Pre-Diabetes Blood Sugar Levels
The term pre-diabetes is referred to as a condition where blood sugar levels are higher than normal range. But not significant enough to be responsible for diabetic disease. To get the diagnosis done, a doctor will perform three tests on you. These tests include:
- Fasting plasma glucose test (pre-diabetes range should be 100-125 mg/dL)
- Oral glucose tolerance test (pre-diabetes range should be 140-199 mg/dL)
- Average blood sugar test or hemoglobin A1C test (pre-diabetes range should be 5.7% – 6.4%)

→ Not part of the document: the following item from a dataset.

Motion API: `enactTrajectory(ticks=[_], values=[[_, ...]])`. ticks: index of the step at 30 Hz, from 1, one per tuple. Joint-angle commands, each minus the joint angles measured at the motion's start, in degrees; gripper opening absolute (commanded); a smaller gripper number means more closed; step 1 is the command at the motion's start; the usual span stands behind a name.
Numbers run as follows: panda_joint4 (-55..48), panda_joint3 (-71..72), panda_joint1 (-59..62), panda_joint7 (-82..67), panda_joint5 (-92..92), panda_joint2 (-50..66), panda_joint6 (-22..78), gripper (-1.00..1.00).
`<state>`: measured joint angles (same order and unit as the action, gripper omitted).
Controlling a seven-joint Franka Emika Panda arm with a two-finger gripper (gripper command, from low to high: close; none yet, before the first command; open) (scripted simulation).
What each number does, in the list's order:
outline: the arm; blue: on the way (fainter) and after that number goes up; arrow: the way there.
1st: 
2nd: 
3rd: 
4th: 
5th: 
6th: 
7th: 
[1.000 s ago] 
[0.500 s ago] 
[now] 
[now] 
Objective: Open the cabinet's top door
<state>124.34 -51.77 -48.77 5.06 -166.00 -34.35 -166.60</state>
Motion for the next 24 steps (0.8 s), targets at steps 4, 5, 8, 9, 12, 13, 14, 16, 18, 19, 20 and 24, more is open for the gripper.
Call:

Symptoms of Type 2 diabetes
Signs and symptoms of Type 2 diabetes prevail gradually and may remain dormant for years. Some of these symptoms include:
- Frequent thirst
- Unexplained weight loss
- Frequent hunger
- Frequent urination
- Blurry eyesight
- Slow healing of wounds
- Recurrent infections in different body organs such as skin and urinary tract
- Darkening of armpits and neck
Type 2 Diabetes occurs if the pancreas is unable to produce enough amount of insulin in the body or of the body automatically starts to build resistance against its effects. The exact reason for this is still unknown, although some studies show that environmental and genetic factors are the main reason behind it.
It is usually thought that this condition might develop when the body becomes resistant to insulin, and the pancreas is failed to produce insulin. There are several other factors such as family history, genetic factors, environmental factors all may have some impact on the progression of this type of diabetes.
Function of Insulin
Glands that are located behind and below your pancreas are responsible for producing insulin. Pancreas causes the production of insulin in the bloodstream. This insulin circulates the inside body and enables sugar to enter your cells. Therefore, the amount of sugar in your body can be reduced, and as the blood sugar levels fall. In Addition, the secretion of insulin from the pancreas is discontinued.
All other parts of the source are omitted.